Rotator Cuff Injuries
Your rotator cuff is an integral part of your shoulder and its function free of pain. Athletes depend on it even more than the average person. At RGVO, our surgeons know how important a healthy rotator cuff is in the use of your shoulder. To help better articulate its importance – the Rotator Cuff is a powerful team of muscles and connecting tendons. These muscles and tendons attach to your upper arm and shoulder. This is what allows you to reach, throw, push, pull and lift. Without it your arm would be nearly useless. Therefore, if any damage has been done to your rotator cuff it is crucial for you to get proper examination and possibly surgery.
Your Evaluation – Before your rotator cuff can be treated, your orthopedist needs to assess your injury, which will include taking a look at your medical history and daily activities. Once your orthopedist determines your kind of injury after close examination, then the kind of treatment plan will be put into motion for you. Some of the possible plans are – Rest, Medication, Electrical Stimulation, Injections, and Fitness. If your injury doesn’t improve with the other treatments, your doctor may then suggest surgery.
Your Surgery – Depending on the level of your injury, you may need to stay overnight at the hospital or surgery center. There are two kinds of surgeries which your surgeon can elect to perform. The surgical procedures your physician may choose form are – Arthroscopic Surgery or Open Surgery. The main difference between these procedures is the size of the incision made when the surgeon operates. Open Surgery may take longer to heal from due to the bigger incision. Regardless, thanks to advanced techniques, you can look forward to good results.

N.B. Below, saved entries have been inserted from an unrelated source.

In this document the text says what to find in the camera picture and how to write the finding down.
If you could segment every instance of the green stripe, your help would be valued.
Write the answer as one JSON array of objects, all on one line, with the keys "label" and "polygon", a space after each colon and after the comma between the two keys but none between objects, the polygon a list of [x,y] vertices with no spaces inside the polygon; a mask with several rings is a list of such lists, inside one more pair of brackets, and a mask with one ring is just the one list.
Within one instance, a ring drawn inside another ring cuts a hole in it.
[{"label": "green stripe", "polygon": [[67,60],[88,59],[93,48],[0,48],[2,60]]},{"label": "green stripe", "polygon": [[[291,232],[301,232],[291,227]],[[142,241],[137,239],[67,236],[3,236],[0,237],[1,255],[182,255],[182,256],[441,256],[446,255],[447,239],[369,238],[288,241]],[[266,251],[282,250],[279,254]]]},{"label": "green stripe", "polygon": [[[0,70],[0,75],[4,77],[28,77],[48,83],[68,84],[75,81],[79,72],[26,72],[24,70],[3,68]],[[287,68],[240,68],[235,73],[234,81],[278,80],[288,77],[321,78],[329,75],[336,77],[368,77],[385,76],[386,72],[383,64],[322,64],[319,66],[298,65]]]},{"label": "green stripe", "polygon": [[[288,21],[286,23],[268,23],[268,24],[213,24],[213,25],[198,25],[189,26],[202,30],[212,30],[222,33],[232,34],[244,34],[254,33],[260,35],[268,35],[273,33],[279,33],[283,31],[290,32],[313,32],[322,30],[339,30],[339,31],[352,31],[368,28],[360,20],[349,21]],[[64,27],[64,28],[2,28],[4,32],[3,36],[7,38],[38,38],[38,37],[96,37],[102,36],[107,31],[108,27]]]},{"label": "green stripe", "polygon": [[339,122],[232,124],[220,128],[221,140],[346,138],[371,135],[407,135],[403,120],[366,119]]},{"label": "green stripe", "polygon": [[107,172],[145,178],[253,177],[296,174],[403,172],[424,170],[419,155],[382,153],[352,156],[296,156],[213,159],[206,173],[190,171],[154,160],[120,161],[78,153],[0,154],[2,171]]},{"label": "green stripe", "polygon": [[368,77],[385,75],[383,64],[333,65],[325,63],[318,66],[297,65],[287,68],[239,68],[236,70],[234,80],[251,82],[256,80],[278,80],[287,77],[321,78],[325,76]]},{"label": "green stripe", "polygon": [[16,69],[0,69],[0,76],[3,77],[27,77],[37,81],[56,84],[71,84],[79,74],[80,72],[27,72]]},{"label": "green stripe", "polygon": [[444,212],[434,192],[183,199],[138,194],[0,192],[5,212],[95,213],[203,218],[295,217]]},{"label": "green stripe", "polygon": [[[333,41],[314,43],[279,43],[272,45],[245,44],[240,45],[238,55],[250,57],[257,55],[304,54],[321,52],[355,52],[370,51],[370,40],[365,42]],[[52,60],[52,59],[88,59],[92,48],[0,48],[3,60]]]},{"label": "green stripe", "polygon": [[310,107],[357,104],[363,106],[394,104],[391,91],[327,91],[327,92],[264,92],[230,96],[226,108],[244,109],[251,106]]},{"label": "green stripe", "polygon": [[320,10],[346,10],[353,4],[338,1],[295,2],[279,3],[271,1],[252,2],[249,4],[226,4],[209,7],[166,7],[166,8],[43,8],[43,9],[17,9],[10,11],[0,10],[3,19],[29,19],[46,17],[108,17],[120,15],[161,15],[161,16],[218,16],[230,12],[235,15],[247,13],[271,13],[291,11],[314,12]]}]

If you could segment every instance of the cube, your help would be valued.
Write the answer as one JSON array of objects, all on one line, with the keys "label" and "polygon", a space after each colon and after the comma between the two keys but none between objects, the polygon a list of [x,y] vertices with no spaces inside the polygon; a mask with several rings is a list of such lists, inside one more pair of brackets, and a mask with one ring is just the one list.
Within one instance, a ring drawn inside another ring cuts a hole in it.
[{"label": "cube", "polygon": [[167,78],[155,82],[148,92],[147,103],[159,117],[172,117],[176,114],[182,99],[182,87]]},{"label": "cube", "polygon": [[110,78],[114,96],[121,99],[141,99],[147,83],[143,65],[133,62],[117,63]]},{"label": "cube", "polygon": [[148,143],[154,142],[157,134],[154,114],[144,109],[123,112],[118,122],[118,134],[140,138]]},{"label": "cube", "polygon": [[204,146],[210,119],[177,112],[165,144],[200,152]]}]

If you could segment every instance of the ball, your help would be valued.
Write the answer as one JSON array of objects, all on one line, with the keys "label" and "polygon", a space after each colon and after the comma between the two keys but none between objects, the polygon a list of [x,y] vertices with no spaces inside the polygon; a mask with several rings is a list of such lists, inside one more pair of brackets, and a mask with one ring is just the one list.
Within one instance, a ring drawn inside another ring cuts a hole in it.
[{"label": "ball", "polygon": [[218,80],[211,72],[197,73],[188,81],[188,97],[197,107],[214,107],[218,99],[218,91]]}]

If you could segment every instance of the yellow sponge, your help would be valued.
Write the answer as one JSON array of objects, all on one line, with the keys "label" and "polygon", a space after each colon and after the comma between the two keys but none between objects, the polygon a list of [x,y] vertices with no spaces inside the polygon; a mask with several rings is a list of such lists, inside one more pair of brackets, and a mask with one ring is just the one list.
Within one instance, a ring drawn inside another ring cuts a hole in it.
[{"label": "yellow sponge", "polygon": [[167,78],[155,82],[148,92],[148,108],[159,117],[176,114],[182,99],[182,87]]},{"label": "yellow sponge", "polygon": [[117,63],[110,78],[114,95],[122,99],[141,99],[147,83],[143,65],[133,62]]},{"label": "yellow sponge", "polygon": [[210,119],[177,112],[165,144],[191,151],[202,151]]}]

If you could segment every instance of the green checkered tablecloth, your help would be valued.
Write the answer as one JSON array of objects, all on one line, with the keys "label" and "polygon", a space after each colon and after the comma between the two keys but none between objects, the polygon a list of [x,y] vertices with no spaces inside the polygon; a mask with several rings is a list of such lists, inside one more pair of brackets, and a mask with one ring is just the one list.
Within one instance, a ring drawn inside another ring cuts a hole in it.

Your Recovery – In the hours after surgery, your doctor or nurse will monitor your shoulder and recovery. If you have pain lingering from the surgery, you may be given medication to help with that. If your surgery does require an overnight or extended stay, it should be no longer than a day or two. Your physical therapist may begin to work with you after your surgery, but much of your recovery will depend on you and your commitment to getting your full strength back. It will be key for you to consistently perform the exercises instructed, for you to achieve the desired rehabilitation.